▶ [Instructions to follow] Look through the records below for the line holding "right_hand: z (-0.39". Write it out exactly, with each following line through the line holding "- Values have".

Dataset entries

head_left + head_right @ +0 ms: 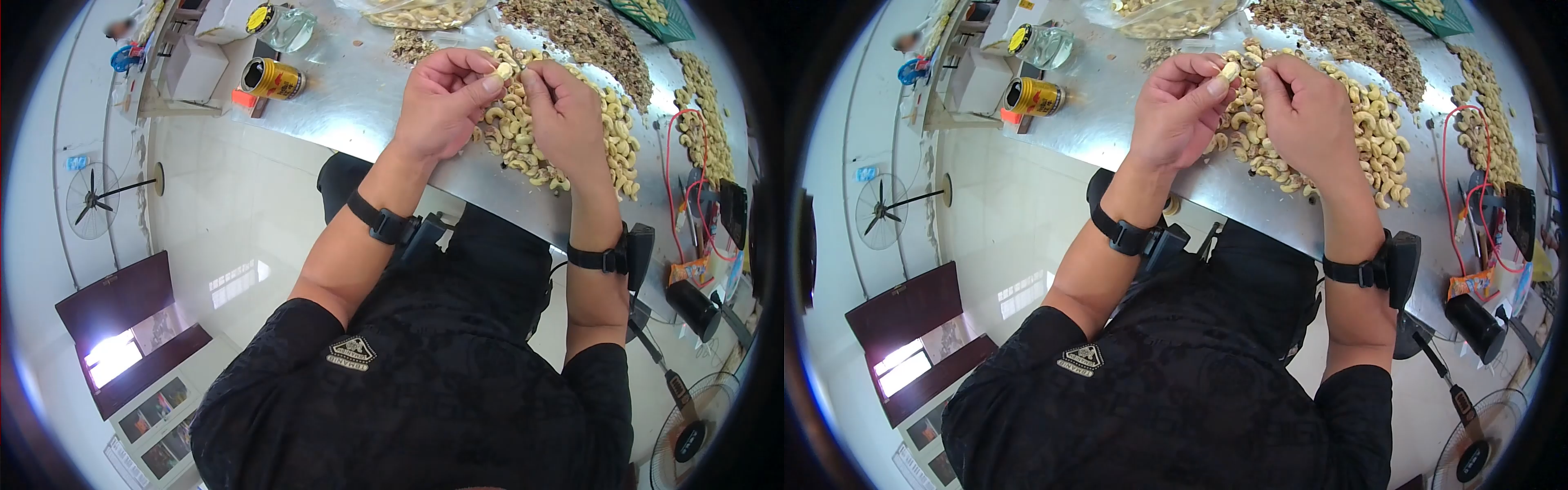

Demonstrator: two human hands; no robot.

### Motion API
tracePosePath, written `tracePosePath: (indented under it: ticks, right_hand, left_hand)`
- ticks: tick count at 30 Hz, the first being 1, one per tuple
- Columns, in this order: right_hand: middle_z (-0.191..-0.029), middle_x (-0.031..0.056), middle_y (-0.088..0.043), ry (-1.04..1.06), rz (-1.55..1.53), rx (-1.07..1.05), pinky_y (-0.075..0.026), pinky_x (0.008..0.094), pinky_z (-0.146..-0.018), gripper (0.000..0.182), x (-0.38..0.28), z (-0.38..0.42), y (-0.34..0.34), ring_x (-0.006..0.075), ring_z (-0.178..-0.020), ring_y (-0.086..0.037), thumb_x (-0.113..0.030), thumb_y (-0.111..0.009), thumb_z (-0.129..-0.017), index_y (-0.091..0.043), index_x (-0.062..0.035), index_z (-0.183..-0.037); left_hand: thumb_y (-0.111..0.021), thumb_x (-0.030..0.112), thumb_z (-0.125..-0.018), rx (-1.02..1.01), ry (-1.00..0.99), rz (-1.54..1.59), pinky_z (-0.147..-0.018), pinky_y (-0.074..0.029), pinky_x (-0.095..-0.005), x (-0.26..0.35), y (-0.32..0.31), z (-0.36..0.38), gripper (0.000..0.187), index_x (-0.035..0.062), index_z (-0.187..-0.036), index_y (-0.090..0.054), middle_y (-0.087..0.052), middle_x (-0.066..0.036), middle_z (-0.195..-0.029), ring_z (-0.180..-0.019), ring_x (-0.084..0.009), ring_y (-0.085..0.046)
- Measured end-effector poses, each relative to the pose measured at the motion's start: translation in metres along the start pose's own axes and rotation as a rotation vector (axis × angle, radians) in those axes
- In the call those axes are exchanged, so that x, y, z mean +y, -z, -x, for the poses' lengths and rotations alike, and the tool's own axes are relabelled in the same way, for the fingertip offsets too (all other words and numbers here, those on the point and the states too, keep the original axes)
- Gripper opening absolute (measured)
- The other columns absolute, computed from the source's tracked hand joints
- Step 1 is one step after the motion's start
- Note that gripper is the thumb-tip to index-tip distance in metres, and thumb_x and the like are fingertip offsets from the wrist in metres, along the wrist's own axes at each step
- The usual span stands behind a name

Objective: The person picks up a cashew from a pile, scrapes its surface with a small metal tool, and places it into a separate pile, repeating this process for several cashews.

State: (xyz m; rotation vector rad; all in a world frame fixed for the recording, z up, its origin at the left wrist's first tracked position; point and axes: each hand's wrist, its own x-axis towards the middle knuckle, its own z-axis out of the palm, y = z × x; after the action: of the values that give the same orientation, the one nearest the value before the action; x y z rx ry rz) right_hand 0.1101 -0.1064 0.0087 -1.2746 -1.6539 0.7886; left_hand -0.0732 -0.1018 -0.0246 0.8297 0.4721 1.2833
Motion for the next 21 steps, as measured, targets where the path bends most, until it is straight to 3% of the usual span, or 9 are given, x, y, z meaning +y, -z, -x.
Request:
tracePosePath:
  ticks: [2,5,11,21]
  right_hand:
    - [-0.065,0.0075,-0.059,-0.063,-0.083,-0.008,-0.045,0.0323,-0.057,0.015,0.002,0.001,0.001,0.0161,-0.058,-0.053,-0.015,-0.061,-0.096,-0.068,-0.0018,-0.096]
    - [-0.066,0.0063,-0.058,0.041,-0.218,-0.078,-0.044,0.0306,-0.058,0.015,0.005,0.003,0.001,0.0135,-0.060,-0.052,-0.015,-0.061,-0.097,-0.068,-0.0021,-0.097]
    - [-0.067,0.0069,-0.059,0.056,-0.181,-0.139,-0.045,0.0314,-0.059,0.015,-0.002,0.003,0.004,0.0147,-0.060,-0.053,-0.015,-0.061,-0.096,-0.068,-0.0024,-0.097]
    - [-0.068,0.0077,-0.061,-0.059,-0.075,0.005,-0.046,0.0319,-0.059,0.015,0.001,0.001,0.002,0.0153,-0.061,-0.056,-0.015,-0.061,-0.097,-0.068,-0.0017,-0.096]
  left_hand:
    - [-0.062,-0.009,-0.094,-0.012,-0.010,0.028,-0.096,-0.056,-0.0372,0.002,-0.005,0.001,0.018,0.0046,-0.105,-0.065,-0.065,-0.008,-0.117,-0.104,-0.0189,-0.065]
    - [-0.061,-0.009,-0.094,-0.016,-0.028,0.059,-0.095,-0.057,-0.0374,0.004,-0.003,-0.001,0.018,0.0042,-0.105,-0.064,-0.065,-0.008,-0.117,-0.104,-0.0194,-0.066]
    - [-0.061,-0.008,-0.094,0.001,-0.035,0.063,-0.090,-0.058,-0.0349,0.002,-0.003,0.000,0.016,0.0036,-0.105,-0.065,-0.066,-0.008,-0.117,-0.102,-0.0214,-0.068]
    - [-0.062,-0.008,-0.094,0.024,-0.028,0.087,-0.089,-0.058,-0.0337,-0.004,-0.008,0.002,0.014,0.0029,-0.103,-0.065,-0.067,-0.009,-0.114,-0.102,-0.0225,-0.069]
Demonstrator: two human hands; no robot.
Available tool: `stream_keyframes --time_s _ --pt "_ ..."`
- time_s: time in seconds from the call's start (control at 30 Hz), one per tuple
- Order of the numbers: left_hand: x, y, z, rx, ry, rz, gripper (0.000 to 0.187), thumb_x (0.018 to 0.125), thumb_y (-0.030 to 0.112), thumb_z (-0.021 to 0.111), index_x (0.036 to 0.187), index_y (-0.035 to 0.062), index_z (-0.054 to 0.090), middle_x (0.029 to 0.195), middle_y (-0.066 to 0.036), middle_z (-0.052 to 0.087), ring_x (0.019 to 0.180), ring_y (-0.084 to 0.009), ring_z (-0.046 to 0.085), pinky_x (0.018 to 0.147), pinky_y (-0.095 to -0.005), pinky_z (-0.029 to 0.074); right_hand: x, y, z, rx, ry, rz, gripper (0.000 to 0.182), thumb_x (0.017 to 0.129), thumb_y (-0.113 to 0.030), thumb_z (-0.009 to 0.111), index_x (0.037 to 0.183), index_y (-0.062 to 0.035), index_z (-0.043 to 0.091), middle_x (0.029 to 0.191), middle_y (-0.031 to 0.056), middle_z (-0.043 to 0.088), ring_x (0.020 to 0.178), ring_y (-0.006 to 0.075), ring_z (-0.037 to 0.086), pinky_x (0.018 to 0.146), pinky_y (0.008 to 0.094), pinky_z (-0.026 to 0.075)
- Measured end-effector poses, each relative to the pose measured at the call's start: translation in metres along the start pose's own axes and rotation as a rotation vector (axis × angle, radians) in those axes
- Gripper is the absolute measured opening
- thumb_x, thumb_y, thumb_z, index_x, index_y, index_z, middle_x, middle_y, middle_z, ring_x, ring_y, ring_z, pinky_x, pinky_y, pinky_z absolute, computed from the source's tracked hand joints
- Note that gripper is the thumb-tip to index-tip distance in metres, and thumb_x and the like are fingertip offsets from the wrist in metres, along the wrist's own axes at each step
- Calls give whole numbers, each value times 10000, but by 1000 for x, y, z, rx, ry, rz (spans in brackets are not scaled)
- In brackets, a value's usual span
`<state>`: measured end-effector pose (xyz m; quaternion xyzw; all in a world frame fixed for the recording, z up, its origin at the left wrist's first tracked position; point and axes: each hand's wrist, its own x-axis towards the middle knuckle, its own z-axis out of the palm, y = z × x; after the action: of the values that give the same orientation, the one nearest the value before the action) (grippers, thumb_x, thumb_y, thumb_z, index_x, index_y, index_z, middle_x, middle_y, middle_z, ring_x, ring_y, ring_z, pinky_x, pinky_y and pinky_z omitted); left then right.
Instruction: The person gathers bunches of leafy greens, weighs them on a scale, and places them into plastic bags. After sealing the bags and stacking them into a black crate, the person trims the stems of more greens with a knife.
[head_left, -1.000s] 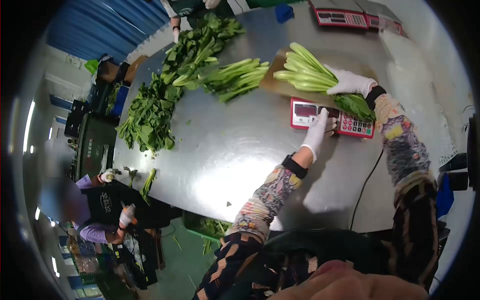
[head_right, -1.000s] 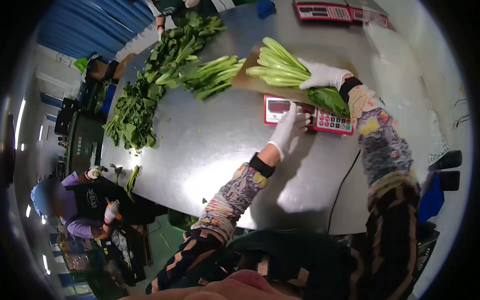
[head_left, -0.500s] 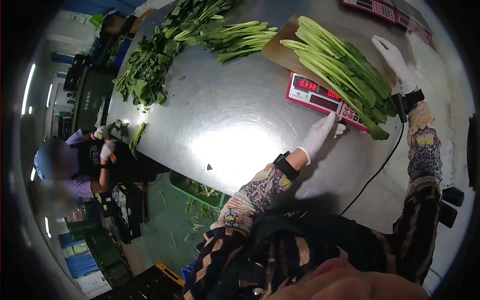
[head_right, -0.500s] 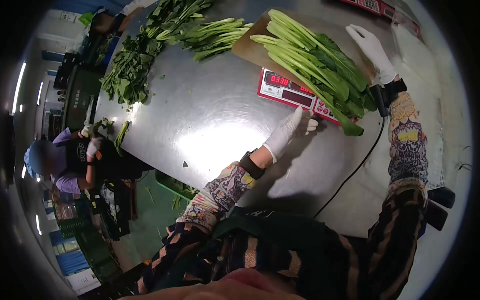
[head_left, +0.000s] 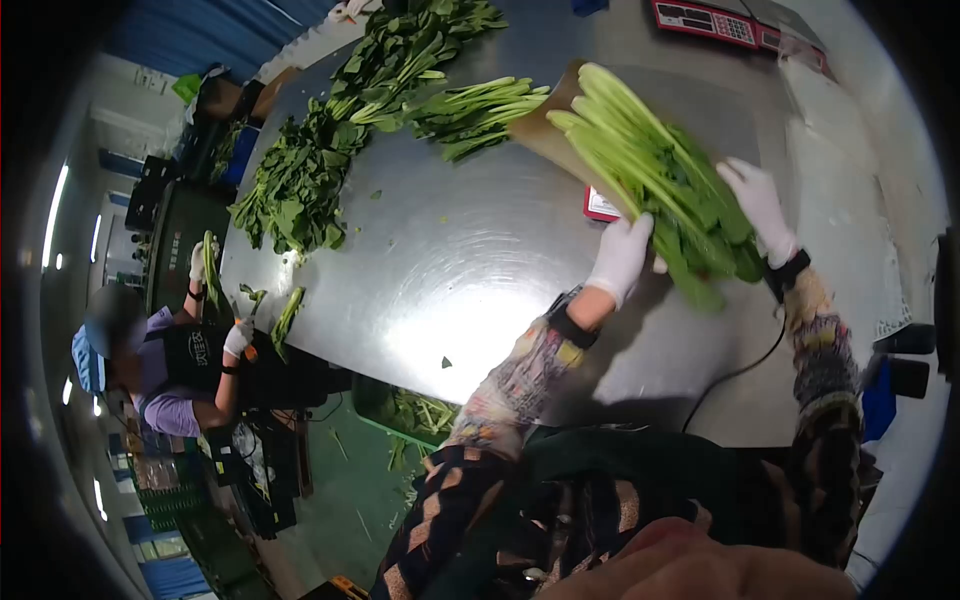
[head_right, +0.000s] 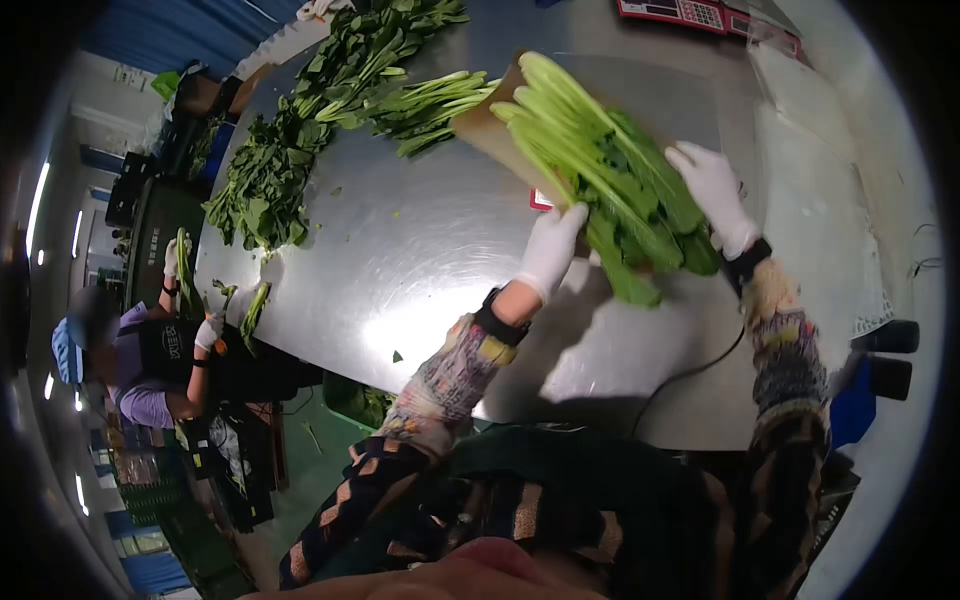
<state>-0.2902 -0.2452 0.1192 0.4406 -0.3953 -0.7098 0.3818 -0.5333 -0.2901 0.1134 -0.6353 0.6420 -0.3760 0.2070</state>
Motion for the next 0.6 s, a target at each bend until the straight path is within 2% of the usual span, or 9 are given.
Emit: stream_keyframes --time_s 0.03,0.1,0.17,0.27,0.33,0.37,0.43,0.5,0.6 --pt "-24 -1 -10 99 -49 12 312 919 201 454 1072 -65 510 806 -119 615 627 -168 616 532 -267 520 -20 8 11 -95 86 -145 291 847 -186 605 1043 30 600 840 151 657 736 104 600 668 256 457" --pt "-76 -8 -22 175 -89 -87 338 939 226 460 1089 -74 502 797 -122 621 624 -163 618 537 -261 524 -66 -25 22 160 -64 174 310 851 -196 604 1065 28 592 843 173 657 763 129 626 695 267 466" --pt "-111 -23 -34 140 -50 -191 365 944 247 466 1113 -75 490 847 -137 619 657 -178 630 548 -262 529 -106 -28 39 166 -85 189 307 867 -209 587 1083 9 601 809 162 659 736 118 614 691 268 468" --pt "-138 -60 -61 -125 0 -459 489 930 352 495 1206 -49 454 996 -136 603 819 -202 623 643 -273 521 -159 -68 48 156 -341 230 382 884 -200 555 1225 -29 528 974 166 653 773 115 623 701 262 471" --pt "-143 -71 -68 -141 -25 -520 608 920 478 438 1217 -53 448 1065 -164 579 869 -232 618 734 -314 517 -189 -103 58 538 -380 256 551 880 -183 546 1376 -51 345 1204 167 556 984 162 595 816 264 452" --pt "-145 -77 -70 -147 -52 -507 659 914 524 413 1222 -57 443 1086 -177 568 891 -241 614 769 -320 511 -213 -63 75 260 -621 131 673 880 -181 530 1434 -50 171 1395 169 361 1239 250 427 960 287 378" --pt "-149 -78 -74 -59 -160 -347 737 898 585 374 1223 -74 435 1120 -185 552 940 -254 603 830 -316 486 -234 -139 76 -244 -606 -279 659 891 -195 506 1438 -59 164 1414 166 318 1281 269 357 1017 328 328" --pt "-155 -78 -93 -26 -137 -412 656 919 554 356 1173 -31 510 1059 -143 598 912 -193 596 810 -297 482 -260 -112 110 107 -483 -67 664 882 -163 528 1440 -80 178 1393 152 344 1212 215 428 1003 349 341" --pt "-147 -110 -149 -6 -51 -85 523 951 462 372 1075 -4 575 967 -82 630 864 -152 582 749 -274 460 -251 -123 117 1363 -90 869 606 835 -122 628 1367 -62 344 1221 76 504 1128 124 472 906 297 417"
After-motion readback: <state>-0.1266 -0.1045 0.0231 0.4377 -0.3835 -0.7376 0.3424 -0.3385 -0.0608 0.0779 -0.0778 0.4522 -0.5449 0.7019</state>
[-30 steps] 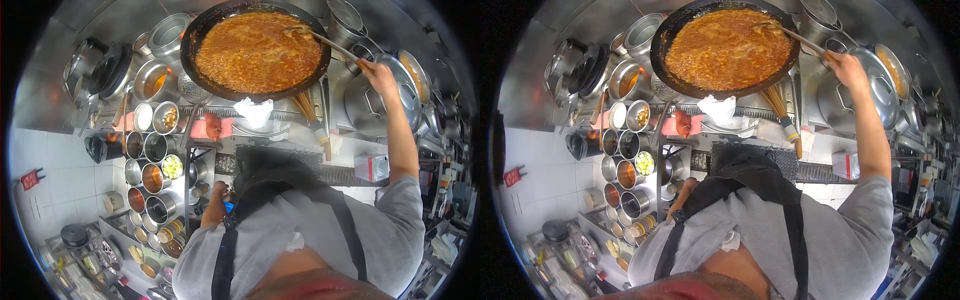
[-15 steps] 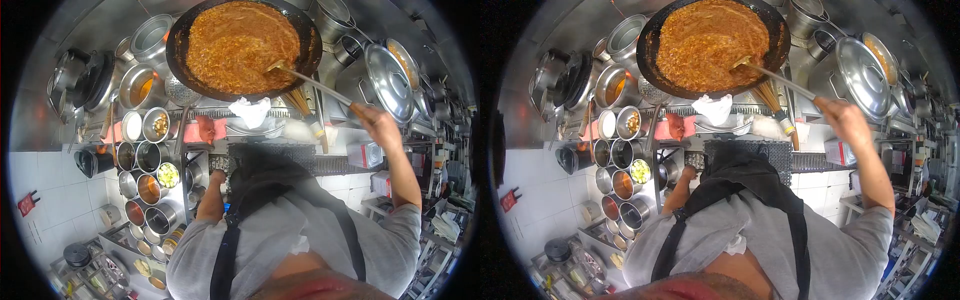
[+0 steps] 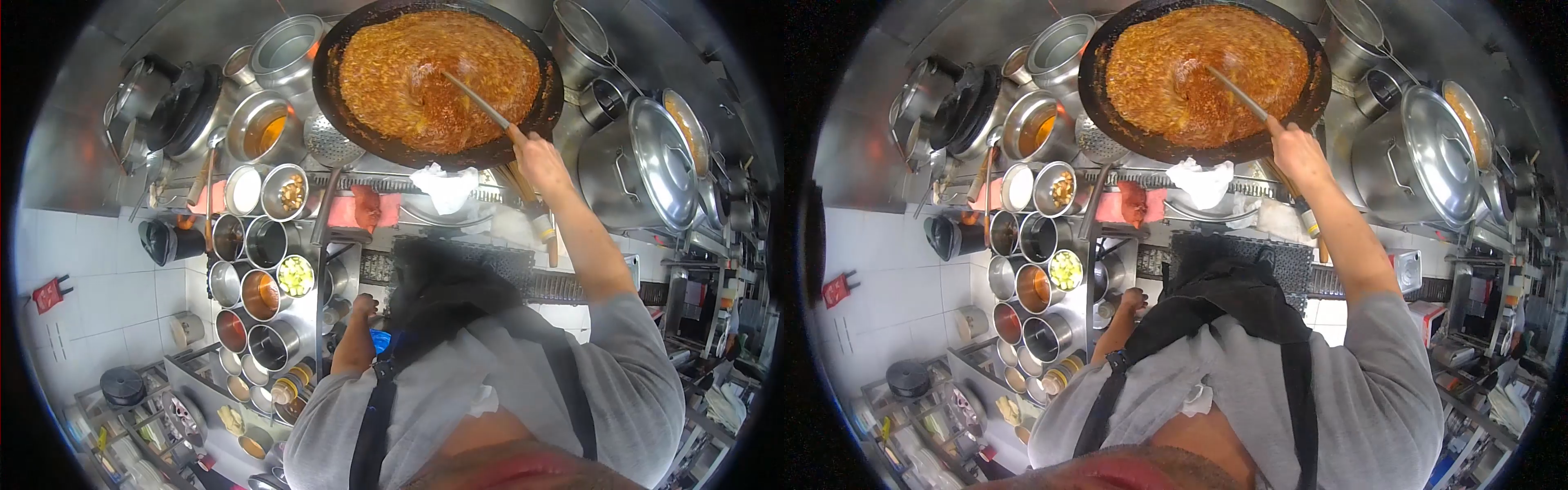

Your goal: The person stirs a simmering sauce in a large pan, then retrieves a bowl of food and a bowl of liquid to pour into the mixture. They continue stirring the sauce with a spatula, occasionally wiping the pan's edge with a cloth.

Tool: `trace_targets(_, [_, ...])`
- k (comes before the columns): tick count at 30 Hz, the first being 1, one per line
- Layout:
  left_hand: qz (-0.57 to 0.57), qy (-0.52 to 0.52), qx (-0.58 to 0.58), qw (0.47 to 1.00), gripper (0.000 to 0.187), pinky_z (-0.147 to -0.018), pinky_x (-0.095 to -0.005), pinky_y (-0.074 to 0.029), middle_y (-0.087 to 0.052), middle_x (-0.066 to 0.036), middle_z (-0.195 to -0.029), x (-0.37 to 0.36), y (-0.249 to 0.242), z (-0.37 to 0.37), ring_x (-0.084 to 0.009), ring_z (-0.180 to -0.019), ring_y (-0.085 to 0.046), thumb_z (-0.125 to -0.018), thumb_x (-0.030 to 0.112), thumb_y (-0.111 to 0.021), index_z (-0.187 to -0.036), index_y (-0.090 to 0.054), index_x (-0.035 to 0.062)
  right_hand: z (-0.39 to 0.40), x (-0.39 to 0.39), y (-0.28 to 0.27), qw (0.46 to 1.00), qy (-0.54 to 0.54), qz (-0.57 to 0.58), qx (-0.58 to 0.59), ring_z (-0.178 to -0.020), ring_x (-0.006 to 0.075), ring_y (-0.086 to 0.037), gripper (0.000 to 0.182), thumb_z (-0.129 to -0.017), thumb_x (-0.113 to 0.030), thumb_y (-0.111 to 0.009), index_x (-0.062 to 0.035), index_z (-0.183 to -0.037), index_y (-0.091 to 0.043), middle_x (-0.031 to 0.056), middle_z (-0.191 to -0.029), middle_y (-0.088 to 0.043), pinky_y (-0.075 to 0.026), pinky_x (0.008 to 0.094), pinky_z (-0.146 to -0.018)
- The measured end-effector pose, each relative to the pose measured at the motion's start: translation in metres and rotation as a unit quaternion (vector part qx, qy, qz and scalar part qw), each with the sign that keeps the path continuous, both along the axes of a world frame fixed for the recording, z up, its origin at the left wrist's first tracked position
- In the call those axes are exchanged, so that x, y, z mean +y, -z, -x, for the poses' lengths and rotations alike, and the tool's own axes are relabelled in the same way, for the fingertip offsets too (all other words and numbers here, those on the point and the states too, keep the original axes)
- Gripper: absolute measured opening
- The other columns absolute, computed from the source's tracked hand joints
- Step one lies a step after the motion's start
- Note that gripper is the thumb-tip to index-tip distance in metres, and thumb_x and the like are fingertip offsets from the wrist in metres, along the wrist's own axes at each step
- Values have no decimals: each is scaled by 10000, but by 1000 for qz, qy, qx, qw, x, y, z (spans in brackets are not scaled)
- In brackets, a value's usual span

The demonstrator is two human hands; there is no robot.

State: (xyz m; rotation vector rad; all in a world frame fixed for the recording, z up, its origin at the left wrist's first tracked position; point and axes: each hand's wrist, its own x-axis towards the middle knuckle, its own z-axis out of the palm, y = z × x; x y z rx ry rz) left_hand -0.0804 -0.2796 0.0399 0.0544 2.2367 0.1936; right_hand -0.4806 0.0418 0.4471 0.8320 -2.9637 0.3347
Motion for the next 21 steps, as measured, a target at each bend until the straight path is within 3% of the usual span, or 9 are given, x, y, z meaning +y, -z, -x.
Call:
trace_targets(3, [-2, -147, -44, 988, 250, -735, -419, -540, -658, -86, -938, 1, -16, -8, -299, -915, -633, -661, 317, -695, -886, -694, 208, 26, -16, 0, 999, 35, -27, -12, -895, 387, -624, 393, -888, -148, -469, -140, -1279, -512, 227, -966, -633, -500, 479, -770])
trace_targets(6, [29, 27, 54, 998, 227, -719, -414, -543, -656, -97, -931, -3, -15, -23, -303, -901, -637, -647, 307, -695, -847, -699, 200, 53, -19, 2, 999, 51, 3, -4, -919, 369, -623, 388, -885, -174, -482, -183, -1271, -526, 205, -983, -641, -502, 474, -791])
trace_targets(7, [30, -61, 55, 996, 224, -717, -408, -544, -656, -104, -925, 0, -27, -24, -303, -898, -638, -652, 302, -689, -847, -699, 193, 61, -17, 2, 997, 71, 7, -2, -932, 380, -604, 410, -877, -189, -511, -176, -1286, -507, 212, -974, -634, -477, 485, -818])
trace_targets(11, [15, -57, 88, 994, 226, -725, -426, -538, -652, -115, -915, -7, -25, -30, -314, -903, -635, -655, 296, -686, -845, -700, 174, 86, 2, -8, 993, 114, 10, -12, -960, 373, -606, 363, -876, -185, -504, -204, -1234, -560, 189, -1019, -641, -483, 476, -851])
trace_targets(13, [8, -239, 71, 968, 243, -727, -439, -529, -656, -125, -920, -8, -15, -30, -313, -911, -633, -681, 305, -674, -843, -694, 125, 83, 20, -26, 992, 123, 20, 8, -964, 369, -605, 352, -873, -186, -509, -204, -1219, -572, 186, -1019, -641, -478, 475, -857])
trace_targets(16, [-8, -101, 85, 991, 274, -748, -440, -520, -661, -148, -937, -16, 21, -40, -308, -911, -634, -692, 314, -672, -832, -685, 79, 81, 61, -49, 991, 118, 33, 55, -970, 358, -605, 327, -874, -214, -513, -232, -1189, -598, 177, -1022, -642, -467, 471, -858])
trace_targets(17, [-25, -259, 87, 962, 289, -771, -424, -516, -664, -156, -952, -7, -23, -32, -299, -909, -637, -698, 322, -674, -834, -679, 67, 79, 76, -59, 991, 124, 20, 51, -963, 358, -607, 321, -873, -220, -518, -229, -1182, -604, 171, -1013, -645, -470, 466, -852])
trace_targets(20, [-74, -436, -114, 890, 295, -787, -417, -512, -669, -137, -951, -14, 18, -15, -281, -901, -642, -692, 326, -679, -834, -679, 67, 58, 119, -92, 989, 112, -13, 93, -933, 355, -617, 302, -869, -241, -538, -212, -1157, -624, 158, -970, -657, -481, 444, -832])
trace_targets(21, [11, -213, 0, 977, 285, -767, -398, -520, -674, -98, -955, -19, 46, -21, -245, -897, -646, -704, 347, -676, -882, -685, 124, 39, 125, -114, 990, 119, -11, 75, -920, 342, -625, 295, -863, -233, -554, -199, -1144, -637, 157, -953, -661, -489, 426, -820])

▶ [Problem solution]
  right_hand: z (-0.39 to 0.40), x (-0.39 to 0.39), y (-0.28 to 0.27), qw (0.46 to 1.00), qy (-0.54 to 0.54), qz (-0.57 to 0.58), qx (-0.58 to 0.59), ring_z (-0.178 to -0.020), ring_x (-0.006 to 0.075), ring_y (-0.086 to 0.037), gripper (0.000 to 0.182), thumb_z (-0.129 to -0.017), thumb_x (-0.113 to 0.030), thumb_y (-0.111 to 0.009), index_x (-0.062 to 0.035), index_z (-0.183 to -0.037), index_y (-0.091 to 0.043), middle_x (-0.031 to 0.056), middle_z (-0.191 to -0.029), middle_y (-0.088 to 0.043), pinky_y (-0.075 to 0.026), pinky_x (0.008 to 0.094), pinky_z (-0.146 to -0.018)
- The measured end-effector pose, each relative to the pose measured at the motion's start: translation in metres and rotation as a unit quaternion (vector part qx, qy, qz and scalar part qw), each with the sign that keeps the path continuous, both along the axes of a world frame fixed for the recording, z up, its origin at the left wrist's first tracked position
- In the call those axes are exchanged, so that x, y, z mean +y, -z, -x, for the poses' lengths and rotations alike, and the tool's own axes are relabelled in the same way, for the fingertip offsets too (all other words and numbers here, those on the point and the states too, keep the original axes)
- Gripper: absolute measured opening
- The other columns absolute, computed from the source's tracked hand joints
- Step one lies a step after the motion's start
- Note that gripper is the thumb-tip to index-tip distance in metres, and thumb_x and the like are fingertip offsets from the wrist in metres, along the wrist's own axes at each step
- Values have no decimals: each is scaled by 10000, but by 1000 for qz, qy, qx, qw, x, y, z (spans in brackets are not scaled)

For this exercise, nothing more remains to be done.